## WHAT YOU ARE ASKED TO DO
From the entries below, retype only the lines from the one with "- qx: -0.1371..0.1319" through the one with "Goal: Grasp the", exactly as written.

## SOURCE MATERIAL
....
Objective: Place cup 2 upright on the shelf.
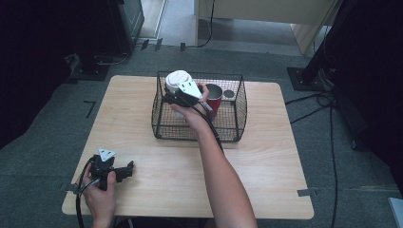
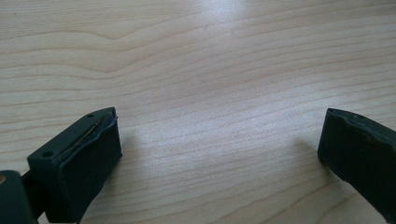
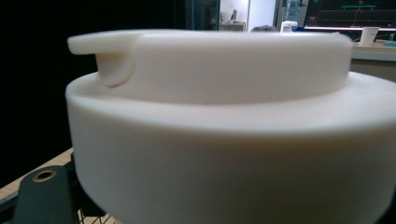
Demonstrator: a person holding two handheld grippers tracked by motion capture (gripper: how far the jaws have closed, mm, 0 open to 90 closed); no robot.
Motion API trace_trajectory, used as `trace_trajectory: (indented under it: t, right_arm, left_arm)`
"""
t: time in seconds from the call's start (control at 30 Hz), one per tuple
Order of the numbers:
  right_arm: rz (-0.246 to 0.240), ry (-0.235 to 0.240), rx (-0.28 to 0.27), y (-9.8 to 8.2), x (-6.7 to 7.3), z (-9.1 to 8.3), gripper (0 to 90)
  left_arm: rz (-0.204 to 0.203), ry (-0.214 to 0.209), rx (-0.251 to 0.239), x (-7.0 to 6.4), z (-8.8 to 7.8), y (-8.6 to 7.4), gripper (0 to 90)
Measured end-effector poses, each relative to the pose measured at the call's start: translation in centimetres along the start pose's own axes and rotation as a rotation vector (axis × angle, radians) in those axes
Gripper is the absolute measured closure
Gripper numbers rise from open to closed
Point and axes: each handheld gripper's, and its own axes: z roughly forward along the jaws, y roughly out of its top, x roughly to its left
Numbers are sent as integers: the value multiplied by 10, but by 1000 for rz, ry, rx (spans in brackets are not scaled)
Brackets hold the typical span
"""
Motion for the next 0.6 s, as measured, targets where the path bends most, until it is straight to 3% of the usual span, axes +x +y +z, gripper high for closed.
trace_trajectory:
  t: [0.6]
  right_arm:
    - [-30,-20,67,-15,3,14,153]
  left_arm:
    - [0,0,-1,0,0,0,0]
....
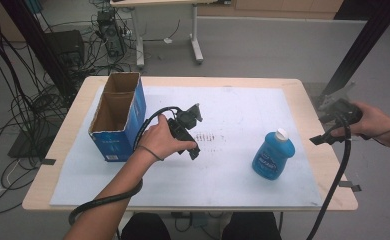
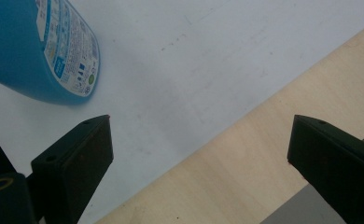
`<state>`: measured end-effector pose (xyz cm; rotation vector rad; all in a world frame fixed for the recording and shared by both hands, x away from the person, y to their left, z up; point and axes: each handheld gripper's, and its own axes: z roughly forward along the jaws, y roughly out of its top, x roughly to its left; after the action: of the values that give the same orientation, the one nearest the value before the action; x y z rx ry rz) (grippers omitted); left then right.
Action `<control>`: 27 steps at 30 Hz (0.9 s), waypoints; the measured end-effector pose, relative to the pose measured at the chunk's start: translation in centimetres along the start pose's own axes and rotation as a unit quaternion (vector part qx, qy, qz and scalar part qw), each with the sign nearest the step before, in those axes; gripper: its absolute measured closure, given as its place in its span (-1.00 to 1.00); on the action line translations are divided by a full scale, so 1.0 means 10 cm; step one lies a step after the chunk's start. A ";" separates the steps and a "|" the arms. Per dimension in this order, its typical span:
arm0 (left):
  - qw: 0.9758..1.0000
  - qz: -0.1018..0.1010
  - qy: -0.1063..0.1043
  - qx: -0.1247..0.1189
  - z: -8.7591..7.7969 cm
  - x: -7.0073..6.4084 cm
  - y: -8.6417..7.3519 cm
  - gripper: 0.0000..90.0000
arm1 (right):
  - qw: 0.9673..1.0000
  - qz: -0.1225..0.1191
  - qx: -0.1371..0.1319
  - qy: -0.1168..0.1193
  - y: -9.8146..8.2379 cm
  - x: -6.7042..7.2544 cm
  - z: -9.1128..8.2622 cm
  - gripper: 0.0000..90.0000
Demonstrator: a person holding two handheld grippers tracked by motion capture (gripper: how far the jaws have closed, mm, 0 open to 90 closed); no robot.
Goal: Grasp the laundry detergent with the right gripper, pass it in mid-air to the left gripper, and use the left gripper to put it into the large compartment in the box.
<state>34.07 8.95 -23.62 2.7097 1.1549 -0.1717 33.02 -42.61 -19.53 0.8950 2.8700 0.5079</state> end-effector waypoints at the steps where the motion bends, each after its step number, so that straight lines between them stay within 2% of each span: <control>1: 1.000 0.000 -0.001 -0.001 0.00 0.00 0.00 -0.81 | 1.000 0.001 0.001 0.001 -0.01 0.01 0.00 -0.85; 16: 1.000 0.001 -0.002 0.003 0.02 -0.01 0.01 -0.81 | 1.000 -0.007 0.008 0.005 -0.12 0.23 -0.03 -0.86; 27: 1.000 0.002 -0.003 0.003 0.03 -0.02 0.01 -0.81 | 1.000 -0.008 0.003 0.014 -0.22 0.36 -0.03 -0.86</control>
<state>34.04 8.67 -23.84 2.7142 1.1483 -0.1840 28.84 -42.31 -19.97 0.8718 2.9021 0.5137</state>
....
## RESULT
  - qx: -0.1371..0.1319
  - qy: -0.1168..0.1193
  - y: -9.8146..8.2379 cm
  - x: -6.7042..7.2544 cm
  - z: -9.1128..8.2622 cm
  - gripper: 0.0000..90.0000
Demonstrator: a person holding two handheld grippers tracked by motion capture (gripper: how far the jaws have closed, mm, 0 open to 90 closed); no robot.
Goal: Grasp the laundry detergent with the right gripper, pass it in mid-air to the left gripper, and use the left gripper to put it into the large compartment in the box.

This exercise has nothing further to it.